• Work request:
Only lines containing "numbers" are wanted from the data below. Copy those lines.

Dataset excerpts:
☆ ☆ ☆ ☆ ☆ ☆ ☆
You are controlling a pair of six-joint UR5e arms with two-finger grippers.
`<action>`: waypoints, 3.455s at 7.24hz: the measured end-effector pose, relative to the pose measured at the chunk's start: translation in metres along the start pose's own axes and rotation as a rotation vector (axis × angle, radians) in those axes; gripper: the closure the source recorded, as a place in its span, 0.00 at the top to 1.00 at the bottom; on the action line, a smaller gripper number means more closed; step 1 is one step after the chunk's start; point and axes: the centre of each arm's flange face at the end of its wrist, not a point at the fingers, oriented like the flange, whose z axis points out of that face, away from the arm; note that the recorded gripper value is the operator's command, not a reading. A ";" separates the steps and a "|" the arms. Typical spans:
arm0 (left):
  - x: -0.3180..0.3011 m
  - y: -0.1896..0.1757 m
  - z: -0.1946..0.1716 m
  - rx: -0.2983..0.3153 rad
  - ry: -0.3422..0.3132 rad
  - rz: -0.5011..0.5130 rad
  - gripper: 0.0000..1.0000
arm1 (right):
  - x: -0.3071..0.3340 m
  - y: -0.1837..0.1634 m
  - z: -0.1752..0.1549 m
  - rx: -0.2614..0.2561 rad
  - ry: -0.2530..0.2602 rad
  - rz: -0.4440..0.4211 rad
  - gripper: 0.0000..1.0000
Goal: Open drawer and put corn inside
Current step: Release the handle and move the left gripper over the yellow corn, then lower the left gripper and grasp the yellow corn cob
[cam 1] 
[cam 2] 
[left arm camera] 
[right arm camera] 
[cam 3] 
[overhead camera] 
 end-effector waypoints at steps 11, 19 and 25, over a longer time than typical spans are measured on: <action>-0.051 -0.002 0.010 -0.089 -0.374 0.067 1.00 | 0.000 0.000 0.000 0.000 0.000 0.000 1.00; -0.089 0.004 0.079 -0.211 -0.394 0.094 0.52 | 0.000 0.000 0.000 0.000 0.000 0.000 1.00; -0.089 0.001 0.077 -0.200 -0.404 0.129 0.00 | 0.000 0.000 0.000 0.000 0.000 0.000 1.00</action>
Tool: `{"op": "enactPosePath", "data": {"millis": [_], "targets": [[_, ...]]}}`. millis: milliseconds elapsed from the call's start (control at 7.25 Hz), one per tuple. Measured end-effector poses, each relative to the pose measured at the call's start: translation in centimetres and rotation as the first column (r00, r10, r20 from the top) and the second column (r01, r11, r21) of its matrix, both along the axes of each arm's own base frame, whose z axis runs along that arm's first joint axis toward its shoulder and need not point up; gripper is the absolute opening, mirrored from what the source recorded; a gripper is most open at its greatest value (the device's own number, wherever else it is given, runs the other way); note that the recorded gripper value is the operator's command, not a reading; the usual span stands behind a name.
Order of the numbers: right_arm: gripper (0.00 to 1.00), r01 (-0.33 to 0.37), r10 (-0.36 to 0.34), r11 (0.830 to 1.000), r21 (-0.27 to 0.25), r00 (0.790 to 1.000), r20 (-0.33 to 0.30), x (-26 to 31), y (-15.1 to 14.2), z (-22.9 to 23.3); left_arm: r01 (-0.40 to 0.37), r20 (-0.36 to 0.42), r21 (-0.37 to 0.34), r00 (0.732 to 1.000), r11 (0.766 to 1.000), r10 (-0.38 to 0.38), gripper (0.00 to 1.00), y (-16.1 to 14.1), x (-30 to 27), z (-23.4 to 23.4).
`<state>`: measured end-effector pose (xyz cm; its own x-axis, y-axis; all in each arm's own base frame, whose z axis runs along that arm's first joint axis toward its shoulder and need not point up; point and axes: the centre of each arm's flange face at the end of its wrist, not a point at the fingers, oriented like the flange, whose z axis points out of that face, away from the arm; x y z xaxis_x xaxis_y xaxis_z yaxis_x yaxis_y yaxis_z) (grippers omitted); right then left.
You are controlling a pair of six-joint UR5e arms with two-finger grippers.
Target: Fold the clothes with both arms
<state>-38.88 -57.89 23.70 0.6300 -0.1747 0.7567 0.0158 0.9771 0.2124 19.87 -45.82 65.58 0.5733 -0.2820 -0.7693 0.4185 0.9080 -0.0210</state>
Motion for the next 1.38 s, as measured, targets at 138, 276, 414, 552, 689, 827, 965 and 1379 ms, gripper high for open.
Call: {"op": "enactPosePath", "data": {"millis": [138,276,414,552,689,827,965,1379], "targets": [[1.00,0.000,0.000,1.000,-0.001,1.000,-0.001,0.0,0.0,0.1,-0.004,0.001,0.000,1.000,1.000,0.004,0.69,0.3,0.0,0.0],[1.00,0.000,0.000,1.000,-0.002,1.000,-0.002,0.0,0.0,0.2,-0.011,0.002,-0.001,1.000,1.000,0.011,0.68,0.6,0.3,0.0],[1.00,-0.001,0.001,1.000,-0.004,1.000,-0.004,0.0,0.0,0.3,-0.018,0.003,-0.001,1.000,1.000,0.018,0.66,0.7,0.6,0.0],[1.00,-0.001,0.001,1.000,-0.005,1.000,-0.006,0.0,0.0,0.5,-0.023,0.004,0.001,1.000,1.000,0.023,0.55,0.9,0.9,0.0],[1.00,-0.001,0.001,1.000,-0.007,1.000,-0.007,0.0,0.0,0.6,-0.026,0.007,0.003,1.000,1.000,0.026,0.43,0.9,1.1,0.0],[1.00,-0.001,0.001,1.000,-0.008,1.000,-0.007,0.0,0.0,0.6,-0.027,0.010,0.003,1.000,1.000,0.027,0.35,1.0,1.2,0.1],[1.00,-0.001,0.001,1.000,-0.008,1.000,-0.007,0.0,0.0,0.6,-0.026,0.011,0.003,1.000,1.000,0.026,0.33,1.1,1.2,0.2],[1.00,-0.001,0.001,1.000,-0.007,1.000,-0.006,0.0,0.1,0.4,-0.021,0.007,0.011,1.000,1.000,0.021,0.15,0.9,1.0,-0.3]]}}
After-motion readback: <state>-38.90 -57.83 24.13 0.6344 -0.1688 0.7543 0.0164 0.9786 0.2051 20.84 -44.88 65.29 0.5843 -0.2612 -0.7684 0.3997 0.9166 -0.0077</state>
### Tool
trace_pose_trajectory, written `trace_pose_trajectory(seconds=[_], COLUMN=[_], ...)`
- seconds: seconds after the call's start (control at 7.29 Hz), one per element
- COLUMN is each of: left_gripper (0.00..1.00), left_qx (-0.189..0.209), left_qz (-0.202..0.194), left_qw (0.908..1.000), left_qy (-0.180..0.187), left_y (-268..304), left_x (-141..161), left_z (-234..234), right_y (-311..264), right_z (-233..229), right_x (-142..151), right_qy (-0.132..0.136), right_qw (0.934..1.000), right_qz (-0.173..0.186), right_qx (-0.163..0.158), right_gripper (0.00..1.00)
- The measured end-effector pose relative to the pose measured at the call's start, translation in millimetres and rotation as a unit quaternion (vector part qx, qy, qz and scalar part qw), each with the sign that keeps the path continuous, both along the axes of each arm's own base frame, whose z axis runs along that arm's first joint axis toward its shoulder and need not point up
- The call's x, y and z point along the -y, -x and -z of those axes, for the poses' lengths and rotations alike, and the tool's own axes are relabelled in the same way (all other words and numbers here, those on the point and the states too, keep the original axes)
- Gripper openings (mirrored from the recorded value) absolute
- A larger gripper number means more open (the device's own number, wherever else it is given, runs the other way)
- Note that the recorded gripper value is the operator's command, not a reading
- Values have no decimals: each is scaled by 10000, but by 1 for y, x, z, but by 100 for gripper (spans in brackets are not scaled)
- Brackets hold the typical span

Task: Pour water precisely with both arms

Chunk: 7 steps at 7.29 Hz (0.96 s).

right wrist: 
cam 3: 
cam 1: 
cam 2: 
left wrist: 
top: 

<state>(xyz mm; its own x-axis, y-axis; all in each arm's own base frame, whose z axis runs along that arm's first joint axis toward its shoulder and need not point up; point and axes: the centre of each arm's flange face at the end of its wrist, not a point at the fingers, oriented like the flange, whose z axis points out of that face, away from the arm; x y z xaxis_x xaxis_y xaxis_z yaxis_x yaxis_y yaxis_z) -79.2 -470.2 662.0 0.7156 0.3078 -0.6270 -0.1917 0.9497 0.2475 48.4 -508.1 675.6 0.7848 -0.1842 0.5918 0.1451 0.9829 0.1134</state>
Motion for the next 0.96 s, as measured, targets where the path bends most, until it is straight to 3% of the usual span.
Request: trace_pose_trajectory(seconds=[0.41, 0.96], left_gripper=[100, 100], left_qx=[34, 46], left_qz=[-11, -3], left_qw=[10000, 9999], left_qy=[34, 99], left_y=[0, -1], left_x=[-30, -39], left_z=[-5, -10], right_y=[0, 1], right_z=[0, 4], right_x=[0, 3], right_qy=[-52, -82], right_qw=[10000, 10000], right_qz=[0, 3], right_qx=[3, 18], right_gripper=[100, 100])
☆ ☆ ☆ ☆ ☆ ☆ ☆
• Answer below:
Order of the numbers: right_arm: gripper (0.00 to 1.00), r01 (-0.33 to 0.37), r10 (-0.36 to 0.34), r11 (0.830 to 1.000), r21 (-0.27 to 0.25), r00 (0.790 to 1.000), r20 (-0.33 to 0.30), x (-26 to 31), y (-15.1 to 14.2), z (-22.9 to 23.3); left_arm: r01 (-0.40 to 0.37), r20 (-0.36 to 0.42), r21 (-0.37 to 0.34), r00 (0.732 to 1.000), r11 (0.766 to 1.000), r10 (-0.38 to 0.38), gripper (0.00 to 1.00), y (-16.1 to 14.1), x (-30 to 27), z (-23.4 to 23.4).
- The call's x, y and z point along the -y, -x and -z of those axes, for the poses' lengths and rotations alike, and the tool's own axes are relabelled in the same way (all other words and numbers here, those on the point and the states too, keep the original axes)

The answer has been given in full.